Critique : Après Caprice et Une autre vie, Emmanuel Mouret renoue avec le schéma du triangle amoureux qui lui est cher. Cette fois, il choisit d’adapter un épisode de Jacques le Fataliste de Diderot déjà adapté par Robert Bresson en 1945 sous le titre Les dames du bois de Boulogne et se lance dans l’aventure d’un film d’époque. Il en profite pour faire la part belle à des décors prestigieux et au langage littéraire joliment désuet du 18ème siècle servi par des comédiens piquants qui, pour notre plus grand plaisir, manient avec une habileté rare, démesure et délicate civilité.
- Crédit photo © Pascal Chantier et Moby Dick Films
Madame de la Pommeraye (Cécile de France) est une veuve encore jeune et toujours bien jolie. Elle n’a pas été très heureuse avec son premier mari et ne tient donc pas à se lancer dans une nouvelle aventure amoureuse. Séducteur invétéré, le marquis des Arcis (Edouard Baer) jure de la faire changer d’avis et parvient à ses fins. Pourtant, quand elle comprend un peu plus tard que le marquis s’est peu à peu détachée d’elle, avec une courtoisie pleine de rouerie, elle feint d’être elle aussi lassée de leur relation, poussant le machiavélisme jusqu’à s’accuser d’avoir elle-même trahi leurs serments de fidélité. Soulagé de constater qu’ils partagent les mêmes sentiments quant à la fin de leur histoire « je vous avouerai que l’histoire de votre cœur est mot à mot l’histoire du mien. Tout ce que vous vous dîtes, je me le suis dit », le marquis lui propose son amitié. Vexée et sous prétexte d’agir pour la défense des femmes « Si aucune âme juste ne tente de corriger les hommes, comment espérer une meilleure société ? », elle organise de façon magistrale une machination amoureuse destinée à punir son amant inconstant et nous régale par la même occasion d’un savant entrelacement de jeux de pouvoir et de séduction, étayés d’arguments brillants et de répliques savoureuses.
- Crédit photo © Pascal Chantier et Moby Dick Films
Tout en prenant soin de ne pas se perdre dans des contemplations inutiles, une mise en scène ample et gracieuse nous transporte dans les immenses jardins magnifiquement entretenus du château où batifole, entre raffinement discret et éloquence harmonieuse ce couple judicieusement assorti qui monopolise l’attention.
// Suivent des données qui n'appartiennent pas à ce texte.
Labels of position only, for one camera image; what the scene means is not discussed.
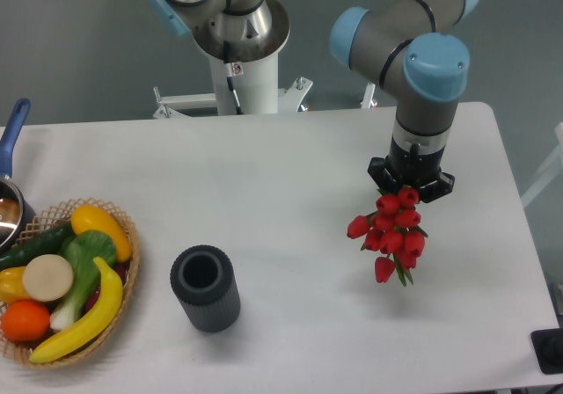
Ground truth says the green bok choy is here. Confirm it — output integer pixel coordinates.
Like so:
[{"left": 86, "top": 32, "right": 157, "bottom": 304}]
[{"left": 50, "top": 230, "right": 116, "bottom": 332}]

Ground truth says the red fruit in basket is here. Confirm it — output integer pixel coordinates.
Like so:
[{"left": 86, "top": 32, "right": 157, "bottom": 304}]
[{"left": 84, "top": 263, "right": 128, "bottom": 313}]

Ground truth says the black device at table edge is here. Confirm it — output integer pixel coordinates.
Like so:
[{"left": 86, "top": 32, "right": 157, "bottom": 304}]
[{"left": 530, "top": 328, "right": 562, "bottom": 375}]

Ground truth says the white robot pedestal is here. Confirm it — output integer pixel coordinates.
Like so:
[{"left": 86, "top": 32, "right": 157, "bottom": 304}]
[{"left": 152, "top": 0, "right": 314, "bottom": 120}]

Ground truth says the black pedestal cable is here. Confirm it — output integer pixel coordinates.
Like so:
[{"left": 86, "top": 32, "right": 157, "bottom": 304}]
[{"left": 223, "top": 40, "right": 245, "bottom": 115}]

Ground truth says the yellow banana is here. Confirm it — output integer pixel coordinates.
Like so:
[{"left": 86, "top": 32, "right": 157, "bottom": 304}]
[{"left": 29, "top": 257, "right": 123, "bottom": 364}]

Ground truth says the dark grey ribbed vase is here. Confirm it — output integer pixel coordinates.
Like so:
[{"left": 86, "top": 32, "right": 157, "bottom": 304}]
[{"left": 170, "top": 244, "right": 241, "bottom": 333}]

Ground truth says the beige round bun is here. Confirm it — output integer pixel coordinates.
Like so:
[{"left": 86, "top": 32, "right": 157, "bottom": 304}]
[{"left": 22, "top": 254, "right": 74, "bottom": 302}]

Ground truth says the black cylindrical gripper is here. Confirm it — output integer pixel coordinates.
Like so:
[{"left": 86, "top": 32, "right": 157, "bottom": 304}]
[{"left": 368, "top": 130, "right": 455, "bottom": 203}]

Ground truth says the blue handled saucepan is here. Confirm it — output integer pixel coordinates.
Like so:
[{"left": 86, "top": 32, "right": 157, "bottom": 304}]
[{"left": 1, "top": 98, "right": 35, "bottom": 254}]

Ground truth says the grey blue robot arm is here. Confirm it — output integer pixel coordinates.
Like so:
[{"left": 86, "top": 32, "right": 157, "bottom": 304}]
[{"left": 148, "top": 0, "right": 479, "bottom": 203}]

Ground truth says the yellow bell pepper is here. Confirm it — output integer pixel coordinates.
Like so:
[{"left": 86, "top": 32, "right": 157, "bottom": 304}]
[{"left": 0, "top": 266, "right": 31, "bottom": 304}]

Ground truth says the green cucumber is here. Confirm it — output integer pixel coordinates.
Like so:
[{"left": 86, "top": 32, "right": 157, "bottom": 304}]
[{"left": 1, "top": 221, "right": 75, "bottom": 271}]

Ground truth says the red tulip flower bouquet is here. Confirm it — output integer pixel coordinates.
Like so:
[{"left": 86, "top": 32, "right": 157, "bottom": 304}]
[{"left": 347, "top": 186, "right": 428, "bottom": 286}]

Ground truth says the yellow squash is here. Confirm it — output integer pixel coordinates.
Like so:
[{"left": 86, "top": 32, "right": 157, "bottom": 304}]
[{"left": 70, "top": 204, "right": 132, "bottom": 263}]

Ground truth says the orange fruit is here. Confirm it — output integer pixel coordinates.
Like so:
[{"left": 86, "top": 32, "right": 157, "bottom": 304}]
[{"left": 1, "top": 300, "right": 50, "bottom": 342}]
Cécile de France dont l’espièglerie n’a d’égal que la fraîcheur passe avec le même talent de l’humour à la manipulation, de la légèreté à l’autoritarisme pendant qu’Edouard Baer, dont la mise vestimentaire savamment négligée renforce sa distinction naturelle, s’approprie la langue du XVIIIè siècle comme si c’était la sienne et ils forment un duo fascinant. La luxuriance des lieux, la beauté des costumes, l’aisance des personnages et la fluidité des dialogues procurent une sensation de plénitude. La présence de l’amie de Mme de Pommeray, arbitre des excès de ces deux êtres passionnés, et incarnée par une Laure Calamy touchante de douceur et de délicatesse, complète fort joliment ce tableau.
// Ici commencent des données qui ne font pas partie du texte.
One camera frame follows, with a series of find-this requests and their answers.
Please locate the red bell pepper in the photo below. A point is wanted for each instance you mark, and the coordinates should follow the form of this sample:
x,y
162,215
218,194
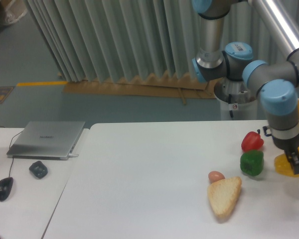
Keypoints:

Dès lors que l’histoire d’amour tourne court, la caméra délaisse les pelouses verdoyantes et les étangs dorés pour se glisser dans le secret des salons lambrissés de la belle demeure. Le ton se fait moins primesautier pour devenir plus intrigant. Car en dressant ces quatre portraits de femmes toutes différentes mais toutes animées d’une détermination implacable, Emmanuel Mouret scrute avec une délectation non feinte et ce sens de la minutie qui le caractérise les méandres de l’âme féminine, entre perfidie et passion.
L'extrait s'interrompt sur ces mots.